AIM OF THE TASK: Using the material below, work out how many lines contain the word "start". Reply with the number and nothing more.

DATA EXCERPT:
────────────────────────────────────────
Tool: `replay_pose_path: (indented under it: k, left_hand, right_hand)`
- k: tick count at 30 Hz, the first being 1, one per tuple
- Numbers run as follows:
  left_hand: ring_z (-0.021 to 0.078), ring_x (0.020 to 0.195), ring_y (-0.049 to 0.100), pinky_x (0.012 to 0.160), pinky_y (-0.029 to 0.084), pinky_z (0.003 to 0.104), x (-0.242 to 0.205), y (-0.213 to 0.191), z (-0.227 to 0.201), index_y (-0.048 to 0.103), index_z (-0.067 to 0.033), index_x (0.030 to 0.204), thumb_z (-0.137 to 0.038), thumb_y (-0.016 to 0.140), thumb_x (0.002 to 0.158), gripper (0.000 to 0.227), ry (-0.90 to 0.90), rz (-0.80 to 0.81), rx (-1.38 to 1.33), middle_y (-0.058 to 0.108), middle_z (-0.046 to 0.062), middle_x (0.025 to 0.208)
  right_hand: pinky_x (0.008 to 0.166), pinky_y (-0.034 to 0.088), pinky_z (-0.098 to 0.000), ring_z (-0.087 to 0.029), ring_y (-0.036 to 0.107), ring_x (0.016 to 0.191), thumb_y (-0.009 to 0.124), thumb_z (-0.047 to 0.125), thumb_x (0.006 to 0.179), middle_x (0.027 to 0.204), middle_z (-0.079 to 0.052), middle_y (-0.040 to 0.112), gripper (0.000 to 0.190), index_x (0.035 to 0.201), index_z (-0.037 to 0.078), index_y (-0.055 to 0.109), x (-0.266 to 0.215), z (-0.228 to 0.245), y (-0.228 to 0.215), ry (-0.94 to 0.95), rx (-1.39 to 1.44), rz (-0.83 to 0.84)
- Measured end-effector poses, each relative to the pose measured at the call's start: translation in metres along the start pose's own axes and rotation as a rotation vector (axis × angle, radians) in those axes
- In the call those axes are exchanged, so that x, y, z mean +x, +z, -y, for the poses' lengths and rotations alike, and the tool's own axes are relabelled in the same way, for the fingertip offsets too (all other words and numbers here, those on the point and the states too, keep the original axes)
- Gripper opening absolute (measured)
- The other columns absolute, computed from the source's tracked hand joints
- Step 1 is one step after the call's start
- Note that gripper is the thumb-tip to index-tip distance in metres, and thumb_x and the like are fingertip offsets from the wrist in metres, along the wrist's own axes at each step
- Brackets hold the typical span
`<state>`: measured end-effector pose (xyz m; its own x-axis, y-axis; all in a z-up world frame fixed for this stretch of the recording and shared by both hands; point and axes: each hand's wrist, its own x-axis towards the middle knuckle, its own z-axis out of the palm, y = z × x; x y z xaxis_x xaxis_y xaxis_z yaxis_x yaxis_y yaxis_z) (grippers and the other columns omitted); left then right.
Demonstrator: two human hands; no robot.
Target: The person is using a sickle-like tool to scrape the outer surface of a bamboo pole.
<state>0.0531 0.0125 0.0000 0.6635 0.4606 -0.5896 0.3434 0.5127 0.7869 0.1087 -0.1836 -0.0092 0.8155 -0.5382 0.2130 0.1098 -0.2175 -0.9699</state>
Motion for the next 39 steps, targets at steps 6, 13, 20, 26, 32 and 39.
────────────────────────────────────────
YOUR SOLUTION: 2